TASK BRIEF - Output every entry below exactly as it is written.

____

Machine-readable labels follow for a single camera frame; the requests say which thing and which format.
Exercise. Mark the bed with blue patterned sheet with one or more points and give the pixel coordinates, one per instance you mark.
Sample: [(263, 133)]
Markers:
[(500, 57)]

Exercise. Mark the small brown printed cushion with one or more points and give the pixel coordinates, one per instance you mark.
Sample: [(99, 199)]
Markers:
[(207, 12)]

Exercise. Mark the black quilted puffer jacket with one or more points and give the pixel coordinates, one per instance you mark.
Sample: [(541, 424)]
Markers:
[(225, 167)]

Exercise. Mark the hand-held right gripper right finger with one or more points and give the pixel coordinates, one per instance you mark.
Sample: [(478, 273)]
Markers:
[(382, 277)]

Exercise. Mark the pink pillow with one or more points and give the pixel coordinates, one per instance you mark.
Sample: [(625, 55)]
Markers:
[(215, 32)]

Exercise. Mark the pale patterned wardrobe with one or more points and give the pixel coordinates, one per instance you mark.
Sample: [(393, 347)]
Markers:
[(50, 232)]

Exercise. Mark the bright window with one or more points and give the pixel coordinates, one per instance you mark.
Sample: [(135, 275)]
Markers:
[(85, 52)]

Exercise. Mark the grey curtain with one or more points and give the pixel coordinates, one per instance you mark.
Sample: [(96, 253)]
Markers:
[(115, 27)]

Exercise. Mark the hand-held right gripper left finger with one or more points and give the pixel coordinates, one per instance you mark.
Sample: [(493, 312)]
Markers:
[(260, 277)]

____

EXERCISE OUTPUT -
Machine-readable labels follow for a single camera frame; the requests say which thing and which format.
Exercise. Mark the bed with blue patterned sheet with one or more points and give the pixel coordinates, one per instance you mark.
Sample: [(263, 133)]
Markers:
[(500, 57)]

Exercise. Mark the small brown printed cushion with one or more points and give the pixel coordinates, one per instance you mark.
Sample: [(99, 199)]
Markers:
[(207, 12)]

Exercise. Mark the black quilted puffer jacket with one or more points and give the pixel coordinates, one per instance you mark.
Sample: [(541, 424)]
Markers:
[(225, 167)]

Exercise. Mark the hand-held right gripper right finger with one or more points and give the pixel coordinates, one per instance you mark.
Sample: [(478, 273)]
Markers:
[(382, 277)]

Exercise. Mark the pink pillow with one or more points and give the pixel coordinates, one per instance you mark.
Sample: [(625, 55)]
Markers:
[(215, 32)]

Exercise. Mark the pale patterned wardrobe with one or more points and give the pixel coordinates, one per instance you mark.
Sample: [(393, 347)]
Markers:
[(50, 232)]

Exercise. Mark the bright window with one or more points and give the pixel coordinates, one per instance you mark.
Sample: [(135, 275)]
Markers:
[(85, 52)]

Exercise. Mark the grey curtain with one or more points and give the pixel coordinates, one per instance you mark.
Sample: [(96, 253)]
Markers:
[(115, 27)]

Exercise. Mark the hand-held right gripper left finger with one or more points and give the pixel coordinates, one per instance you mark.
Sample: [(493, 312)]
Markers:
[(260, 277)]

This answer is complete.